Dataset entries
◇ ◇ ◇

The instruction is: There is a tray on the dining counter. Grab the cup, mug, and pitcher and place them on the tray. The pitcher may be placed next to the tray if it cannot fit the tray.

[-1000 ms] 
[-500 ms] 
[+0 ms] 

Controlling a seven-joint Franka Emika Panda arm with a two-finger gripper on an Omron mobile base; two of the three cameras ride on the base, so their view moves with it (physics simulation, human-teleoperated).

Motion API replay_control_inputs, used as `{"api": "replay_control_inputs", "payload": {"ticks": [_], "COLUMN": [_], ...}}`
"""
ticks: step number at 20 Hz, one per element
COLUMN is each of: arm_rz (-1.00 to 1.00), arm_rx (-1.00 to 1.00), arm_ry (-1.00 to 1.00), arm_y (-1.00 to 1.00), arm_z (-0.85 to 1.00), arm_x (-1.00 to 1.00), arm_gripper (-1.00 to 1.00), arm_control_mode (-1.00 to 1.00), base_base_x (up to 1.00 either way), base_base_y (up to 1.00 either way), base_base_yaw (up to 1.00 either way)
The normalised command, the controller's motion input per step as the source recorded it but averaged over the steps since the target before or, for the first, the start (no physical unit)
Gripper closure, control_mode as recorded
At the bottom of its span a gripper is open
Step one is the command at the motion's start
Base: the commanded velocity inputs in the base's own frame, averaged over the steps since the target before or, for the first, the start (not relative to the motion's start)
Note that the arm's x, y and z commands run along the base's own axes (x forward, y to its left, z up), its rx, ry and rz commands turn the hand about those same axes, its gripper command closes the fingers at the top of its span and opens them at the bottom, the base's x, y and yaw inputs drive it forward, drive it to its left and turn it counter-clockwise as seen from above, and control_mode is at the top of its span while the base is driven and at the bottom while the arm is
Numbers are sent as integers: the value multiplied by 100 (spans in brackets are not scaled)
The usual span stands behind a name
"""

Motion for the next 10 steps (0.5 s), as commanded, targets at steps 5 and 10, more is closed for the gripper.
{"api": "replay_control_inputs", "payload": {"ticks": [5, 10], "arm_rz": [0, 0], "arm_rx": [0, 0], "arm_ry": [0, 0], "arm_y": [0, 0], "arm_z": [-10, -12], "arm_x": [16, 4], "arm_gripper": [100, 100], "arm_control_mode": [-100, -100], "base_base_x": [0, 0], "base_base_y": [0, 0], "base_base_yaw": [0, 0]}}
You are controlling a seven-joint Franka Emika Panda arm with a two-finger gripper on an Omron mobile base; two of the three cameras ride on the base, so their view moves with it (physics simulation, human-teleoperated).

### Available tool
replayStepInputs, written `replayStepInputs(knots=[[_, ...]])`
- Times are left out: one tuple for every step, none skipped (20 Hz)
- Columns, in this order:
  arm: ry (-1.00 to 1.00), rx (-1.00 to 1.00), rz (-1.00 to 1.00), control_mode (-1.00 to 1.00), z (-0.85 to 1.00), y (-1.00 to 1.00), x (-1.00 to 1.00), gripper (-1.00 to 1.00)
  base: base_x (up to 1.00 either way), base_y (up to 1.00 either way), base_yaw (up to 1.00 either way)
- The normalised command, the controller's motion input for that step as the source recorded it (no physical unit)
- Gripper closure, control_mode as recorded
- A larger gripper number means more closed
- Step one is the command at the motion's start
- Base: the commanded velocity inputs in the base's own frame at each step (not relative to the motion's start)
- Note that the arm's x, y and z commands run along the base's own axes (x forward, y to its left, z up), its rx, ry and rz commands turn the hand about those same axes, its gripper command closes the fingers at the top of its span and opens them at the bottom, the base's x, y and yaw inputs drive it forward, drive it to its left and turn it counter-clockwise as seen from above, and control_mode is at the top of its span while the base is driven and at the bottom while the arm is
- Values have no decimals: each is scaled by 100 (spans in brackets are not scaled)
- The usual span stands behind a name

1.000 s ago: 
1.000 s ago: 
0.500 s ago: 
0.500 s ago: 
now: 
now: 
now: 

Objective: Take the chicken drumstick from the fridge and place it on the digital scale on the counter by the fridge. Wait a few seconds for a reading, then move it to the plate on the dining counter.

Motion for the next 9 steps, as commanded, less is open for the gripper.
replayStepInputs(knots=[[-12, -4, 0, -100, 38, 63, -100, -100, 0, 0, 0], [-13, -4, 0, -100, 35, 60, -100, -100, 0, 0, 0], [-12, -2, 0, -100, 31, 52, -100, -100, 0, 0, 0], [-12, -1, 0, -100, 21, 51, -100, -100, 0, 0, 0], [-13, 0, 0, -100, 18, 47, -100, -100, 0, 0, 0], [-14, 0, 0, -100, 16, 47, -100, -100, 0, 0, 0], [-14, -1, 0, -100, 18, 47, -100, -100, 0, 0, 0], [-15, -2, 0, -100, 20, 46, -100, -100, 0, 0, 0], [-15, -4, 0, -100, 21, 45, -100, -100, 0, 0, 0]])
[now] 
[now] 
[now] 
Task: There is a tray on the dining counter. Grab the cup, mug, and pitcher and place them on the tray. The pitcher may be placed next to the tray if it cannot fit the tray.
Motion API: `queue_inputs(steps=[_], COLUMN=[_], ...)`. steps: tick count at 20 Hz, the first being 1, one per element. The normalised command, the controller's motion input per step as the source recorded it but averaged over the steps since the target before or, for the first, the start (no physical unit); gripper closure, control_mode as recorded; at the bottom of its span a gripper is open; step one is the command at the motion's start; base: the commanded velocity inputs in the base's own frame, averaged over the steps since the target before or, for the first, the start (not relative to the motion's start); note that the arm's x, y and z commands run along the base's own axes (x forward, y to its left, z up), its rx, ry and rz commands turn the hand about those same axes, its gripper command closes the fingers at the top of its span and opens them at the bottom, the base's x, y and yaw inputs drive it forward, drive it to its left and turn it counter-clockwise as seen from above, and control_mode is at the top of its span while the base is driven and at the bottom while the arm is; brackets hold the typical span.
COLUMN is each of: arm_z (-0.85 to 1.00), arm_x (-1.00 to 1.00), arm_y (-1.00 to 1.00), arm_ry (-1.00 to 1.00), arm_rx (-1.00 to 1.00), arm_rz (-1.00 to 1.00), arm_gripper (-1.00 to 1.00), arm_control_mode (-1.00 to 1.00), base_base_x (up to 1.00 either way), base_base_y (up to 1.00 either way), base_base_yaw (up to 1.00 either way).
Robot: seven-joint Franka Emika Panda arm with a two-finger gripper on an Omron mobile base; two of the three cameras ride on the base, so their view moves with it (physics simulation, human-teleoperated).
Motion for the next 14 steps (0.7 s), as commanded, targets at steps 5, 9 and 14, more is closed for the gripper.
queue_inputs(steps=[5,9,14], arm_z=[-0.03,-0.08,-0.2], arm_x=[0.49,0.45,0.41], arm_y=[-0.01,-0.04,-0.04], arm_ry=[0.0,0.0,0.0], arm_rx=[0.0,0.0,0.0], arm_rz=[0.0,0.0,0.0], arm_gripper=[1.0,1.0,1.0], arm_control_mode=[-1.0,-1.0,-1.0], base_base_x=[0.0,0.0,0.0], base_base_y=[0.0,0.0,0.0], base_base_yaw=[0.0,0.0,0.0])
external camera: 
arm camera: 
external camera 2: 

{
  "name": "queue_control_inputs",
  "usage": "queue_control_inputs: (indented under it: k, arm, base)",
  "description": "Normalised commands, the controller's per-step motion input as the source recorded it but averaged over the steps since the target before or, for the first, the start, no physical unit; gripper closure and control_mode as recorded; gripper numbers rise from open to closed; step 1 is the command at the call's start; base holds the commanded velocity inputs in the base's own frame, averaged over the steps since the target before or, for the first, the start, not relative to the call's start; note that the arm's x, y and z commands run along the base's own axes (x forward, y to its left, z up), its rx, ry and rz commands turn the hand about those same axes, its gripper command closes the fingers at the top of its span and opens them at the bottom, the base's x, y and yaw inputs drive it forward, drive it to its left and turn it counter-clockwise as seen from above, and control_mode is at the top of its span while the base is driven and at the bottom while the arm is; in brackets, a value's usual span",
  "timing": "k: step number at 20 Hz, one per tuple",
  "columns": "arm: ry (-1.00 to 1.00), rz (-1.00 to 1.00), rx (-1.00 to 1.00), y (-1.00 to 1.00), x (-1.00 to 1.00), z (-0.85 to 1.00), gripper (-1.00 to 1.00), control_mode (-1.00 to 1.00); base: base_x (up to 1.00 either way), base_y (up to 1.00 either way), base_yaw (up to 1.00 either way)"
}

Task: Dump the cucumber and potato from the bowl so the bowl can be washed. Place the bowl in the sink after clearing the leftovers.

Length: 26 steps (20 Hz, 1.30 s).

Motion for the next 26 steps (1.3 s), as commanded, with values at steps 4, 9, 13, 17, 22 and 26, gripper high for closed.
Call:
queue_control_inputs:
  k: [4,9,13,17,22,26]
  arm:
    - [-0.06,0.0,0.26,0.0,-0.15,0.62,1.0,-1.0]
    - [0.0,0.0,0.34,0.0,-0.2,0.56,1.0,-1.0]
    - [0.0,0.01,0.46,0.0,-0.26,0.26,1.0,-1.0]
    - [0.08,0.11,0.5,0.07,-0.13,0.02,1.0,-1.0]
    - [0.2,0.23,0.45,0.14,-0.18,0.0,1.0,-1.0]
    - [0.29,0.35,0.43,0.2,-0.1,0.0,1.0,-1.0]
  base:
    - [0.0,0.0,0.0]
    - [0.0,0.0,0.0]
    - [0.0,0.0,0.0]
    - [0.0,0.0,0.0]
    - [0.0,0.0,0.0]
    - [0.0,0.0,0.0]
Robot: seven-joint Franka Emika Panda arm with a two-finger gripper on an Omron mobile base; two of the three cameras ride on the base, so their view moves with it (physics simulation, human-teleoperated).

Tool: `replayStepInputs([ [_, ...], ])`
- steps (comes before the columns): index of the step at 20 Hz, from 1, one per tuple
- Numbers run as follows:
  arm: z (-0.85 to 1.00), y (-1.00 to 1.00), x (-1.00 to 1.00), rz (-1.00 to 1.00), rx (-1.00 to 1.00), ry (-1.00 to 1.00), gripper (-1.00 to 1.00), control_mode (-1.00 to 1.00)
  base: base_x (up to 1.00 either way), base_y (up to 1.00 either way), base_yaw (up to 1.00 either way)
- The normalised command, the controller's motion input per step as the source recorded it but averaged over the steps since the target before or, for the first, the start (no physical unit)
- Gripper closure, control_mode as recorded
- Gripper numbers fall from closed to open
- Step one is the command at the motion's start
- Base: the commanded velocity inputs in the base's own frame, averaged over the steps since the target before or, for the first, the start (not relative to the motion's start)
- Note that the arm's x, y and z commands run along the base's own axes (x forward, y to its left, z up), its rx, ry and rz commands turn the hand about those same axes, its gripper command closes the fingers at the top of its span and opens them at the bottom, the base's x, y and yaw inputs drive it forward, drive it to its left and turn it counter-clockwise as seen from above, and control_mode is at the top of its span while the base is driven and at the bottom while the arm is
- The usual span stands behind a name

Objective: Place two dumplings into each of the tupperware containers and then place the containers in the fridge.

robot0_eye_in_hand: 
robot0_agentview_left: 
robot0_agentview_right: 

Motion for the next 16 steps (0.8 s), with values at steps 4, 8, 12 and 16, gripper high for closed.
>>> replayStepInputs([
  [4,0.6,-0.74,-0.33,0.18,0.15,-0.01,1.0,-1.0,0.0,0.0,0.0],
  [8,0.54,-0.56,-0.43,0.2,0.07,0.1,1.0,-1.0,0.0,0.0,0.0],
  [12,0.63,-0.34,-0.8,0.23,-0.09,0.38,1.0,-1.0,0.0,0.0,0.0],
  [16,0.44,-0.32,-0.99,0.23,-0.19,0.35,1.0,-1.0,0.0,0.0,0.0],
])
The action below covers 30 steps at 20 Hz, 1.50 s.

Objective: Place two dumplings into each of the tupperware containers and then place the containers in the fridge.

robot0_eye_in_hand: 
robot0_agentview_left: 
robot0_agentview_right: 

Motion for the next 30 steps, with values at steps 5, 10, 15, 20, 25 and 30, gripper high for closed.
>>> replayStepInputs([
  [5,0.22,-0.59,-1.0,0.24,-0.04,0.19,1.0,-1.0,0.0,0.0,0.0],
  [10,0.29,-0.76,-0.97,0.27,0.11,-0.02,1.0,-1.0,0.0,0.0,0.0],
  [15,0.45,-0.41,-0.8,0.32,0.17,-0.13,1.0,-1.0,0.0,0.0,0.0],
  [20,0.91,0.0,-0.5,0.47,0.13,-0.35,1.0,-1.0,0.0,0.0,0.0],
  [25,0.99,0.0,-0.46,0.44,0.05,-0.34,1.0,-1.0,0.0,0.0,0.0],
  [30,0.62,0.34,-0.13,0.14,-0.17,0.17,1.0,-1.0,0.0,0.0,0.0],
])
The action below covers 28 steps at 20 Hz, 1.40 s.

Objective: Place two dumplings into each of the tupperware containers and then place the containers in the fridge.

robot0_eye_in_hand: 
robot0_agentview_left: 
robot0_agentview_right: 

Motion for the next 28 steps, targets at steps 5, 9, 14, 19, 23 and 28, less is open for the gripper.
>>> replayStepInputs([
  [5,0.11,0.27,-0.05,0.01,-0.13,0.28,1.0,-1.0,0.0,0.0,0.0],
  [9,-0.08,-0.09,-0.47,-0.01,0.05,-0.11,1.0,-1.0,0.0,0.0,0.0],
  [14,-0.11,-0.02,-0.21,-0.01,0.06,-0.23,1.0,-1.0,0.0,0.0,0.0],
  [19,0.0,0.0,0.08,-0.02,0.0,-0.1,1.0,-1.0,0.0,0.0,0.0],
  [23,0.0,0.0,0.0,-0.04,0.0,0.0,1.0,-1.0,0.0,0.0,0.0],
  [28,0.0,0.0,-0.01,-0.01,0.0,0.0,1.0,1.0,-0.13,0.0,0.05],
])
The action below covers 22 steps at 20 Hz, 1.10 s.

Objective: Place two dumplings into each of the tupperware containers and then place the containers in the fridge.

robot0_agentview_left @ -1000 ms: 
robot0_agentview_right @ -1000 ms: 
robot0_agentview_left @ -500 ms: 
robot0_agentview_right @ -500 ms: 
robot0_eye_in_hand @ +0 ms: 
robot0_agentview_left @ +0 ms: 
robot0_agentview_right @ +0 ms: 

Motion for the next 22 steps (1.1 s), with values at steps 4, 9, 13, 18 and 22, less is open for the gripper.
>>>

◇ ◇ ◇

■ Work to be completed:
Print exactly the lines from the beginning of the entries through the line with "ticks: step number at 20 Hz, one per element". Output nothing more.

■ Written response:
The instruction is: There is a tray on the dining counter. Grab the cup, mug, and pitcher and place them on the tray. The pitcher may be placed next to the tray if it cannot fit the tray.

[-1000 ms] 
[-500 ms] 
[+0 ms] 

Controlling a seven-joint Franka Emika Panda arm with a two-finger gripper on an Omron mobile base; two of the three cameras ride on the base, so their view moves with it (physics simulation, human-teleoperated).

Motion API replay_control_inputs, used as `{"api": "replay_control_inputs", "payload": {"ticks": [_], "COLUMN": [_], ...}}`
"""
ticks: step number at 20 Hz, one per element

With this, the exercise has been completed.